Until then, most canal freight had been travelling to London via the Oxford Canal, which only had narrow locks, and which was plagued with interruptions to its water supplies from the beginning.

Legging through the tunnel

Legging through the tunnel

 

That is not to say that the Grand Junction was not beset with problems of its own – the engineer, William Jessop, suffered almost insurmountable difficulties when trying to drive tunnels through the outcrops of ironstone encountered near Braunston and Blisworth. As a result, a temporary tramway was constructed over the hill at Blisworth, until the tunnel was finally able to be opened on 25th March 1805.

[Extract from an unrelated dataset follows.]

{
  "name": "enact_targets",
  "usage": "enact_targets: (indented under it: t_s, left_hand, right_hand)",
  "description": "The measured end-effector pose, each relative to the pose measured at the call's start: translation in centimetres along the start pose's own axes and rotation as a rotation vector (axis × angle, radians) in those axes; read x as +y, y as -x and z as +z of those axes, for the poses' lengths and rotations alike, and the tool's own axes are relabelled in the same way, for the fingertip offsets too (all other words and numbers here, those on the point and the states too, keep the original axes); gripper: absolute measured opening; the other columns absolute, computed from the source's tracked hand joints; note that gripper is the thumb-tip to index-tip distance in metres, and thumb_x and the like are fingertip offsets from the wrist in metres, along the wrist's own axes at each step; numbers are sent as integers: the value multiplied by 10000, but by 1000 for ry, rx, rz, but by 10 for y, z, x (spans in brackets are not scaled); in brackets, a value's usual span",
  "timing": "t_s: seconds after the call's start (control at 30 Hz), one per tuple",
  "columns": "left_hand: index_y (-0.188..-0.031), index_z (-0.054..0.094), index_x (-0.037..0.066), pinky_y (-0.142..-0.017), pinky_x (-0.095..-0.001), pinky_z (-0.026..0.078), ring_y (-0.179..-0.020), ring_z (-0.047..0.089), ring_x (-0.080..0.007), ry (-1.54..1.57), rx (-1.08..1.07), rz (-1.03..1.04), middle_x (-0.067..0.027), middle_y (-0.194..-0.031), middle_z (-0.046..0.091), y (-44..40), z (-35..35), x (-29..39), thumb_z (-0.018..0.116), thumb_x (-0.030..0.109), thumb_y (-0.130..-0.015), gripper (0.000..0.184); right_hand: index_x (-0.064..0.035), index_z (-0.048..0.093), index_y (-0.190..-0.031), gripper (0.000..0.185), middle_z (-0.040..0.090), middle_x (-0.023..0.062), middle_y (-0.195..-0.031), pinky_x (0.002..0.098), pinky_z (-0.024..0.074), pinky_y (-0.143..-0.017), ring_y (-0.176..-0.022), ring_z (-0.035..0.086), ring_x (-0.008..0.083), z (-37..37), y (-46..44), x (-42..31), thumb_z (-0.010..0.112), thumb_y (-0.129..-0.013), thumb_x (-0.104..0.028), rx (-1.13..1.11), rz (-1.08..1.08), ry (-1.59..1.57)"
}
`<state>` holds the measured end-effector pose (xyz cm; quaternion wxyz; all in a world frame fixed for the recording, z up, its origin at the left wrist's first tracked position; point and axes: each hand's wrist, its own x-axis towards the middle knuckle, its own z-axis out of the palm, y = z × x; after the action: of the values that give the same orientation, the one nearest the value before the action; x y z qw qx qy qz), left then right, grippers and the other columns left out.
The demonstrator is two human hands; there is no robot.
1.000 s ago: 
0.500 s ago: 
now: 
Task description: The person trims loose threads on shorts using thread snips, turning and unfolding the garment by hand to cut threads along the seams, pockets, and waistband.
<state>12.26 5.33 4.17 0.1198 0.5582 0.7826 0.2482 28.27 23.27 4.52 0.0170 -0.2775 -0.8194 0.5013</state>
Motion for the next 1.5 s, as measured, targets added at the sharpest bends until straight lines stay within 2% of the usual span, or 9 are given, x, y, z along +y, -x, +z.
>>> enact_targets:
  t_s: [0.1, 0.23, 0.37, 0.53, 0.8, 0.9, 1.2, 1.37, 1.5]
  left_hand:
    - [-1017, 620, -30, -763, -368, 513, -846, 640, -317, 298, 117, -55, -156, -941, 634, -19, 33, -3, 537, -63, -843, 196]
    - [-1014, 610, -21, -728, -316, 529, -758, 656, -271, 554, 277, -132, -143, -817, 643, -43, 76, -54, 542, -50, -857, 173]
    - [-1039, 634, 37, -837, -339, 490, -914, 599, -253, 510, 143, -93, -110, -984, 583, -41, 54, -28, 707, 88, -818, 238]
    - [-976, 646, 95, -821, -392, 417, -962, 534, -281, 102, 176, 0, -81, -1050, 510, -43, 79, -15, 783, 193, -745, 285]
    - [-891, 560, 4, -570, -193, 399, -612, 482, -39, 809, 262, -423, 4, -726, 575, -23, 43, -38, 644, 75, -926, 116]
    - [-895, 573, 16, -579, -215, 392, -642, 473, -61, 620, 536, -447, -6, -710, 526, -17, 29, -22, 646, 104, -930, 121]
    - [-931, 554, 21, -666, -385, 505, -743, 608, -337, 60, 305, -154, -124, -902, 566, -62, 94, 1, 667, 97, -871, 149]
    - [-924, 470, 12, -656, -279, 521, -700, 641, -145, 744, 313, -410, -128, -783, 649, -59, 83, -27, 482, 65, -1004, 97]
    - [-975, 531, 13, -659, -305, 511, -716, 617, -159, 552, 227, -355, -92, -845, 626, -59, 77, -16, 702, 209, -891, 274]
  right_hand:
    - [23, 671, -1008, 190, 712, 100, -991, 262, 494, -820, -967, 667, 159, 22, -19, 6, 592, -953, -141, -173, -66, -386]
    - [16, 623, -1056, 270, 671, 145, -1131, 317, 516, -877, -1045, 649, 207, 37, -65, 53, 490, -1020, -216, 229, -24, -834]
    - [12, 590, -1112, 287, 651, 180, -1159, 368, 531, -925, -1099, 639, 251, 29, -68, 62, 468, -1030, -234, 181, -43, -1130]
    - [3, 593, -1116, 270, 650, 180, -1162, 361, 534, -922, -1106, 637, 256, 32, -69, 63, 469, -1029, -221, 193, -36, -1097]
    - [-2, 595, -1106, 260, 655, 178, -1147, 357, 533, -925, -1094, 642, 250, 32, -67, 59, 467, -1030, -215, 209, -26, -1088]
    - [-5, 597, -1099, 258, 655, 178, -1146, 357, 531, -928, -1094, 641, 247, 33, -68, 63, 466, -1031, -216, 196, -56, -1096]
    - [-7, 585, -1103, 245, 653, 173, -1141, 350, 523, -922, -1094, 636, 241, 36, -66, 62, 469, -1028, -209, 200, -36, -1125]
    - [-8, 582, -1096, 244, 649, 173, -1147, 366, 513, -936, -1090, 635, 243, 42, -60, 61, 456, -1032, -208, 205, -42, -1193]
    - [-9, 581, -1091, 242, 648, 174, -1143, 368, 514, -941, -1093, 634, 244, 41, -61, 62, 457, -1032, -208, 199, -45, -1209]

In those days, the only way of getting the boats through the 3000 yard tunnel was by ‘legging’ – a laborious practice involving two individuals lying on their back on a board across the boat, propelling the craft through the tunnel by effectively walking along the walls. Eventually, a steam tug was introduced, and this continued to operate until 1936.

The canal continues through the pretty village of Stoke Bruerne towards the urban sprawl of Milton Keynes, but the boater finds that they are cocooned from the modern world as the canal meanders through some old and quaint hamlets adjacent to the water.

Leaving the shallow 13” deep lock at Fenny Stratford, the canal finally begins its climb to cross the Chiltern Hills, by first encountering the three locks at Soulbury. Not the most eerie of settings you might think, but boatmen of old insisted the locks were haunted by the ghost of a woman and her baby, and claimed that on still nights, you could hear the squeak of the pram wheels before she and her child disappeared into the murky waters of the canal!

Marsworth-1960

Marsworth in the 1960’s

 

Passing through Leighton Buzzard, the canal takes on a more rural aspect, and by the time it reaches Marsworth on the Hertfordshire/Buckinghamshire border, it would seem that time really has stood still. The canal climbs through Marsworth Locks, skirting the reservoirs that were built to feed it, and arrives at Bulbourne.

 

Bulbourne

Bulbourne Workshop circa 1965

 

Here, the old British Waterways workshops have now been turned into an ornamental blacksmiths, but the wharf contains many original buildings and has hardly changed since the end of the nineteenth century when they were built.

 

 

 

The canal has now reached Tring Summit, and the huge cutting built to take the canal over the Chiltern Hills. This stretches for over one and a half miles and reaches a depth of thirty feet in places.

The cutting took almost five years to dig and the huge amount of soil removed was pulled by donkeys and mules, in wheelbarrows up ramps along the side of the cutting.

The Construction of Tring Cutting

The Construction of Tring Cutting

Nowadays, very little sign of any industrialisation remains, and the cutting itself is a wooded haven before the canal reaches Cowroast and the descent to the Thames.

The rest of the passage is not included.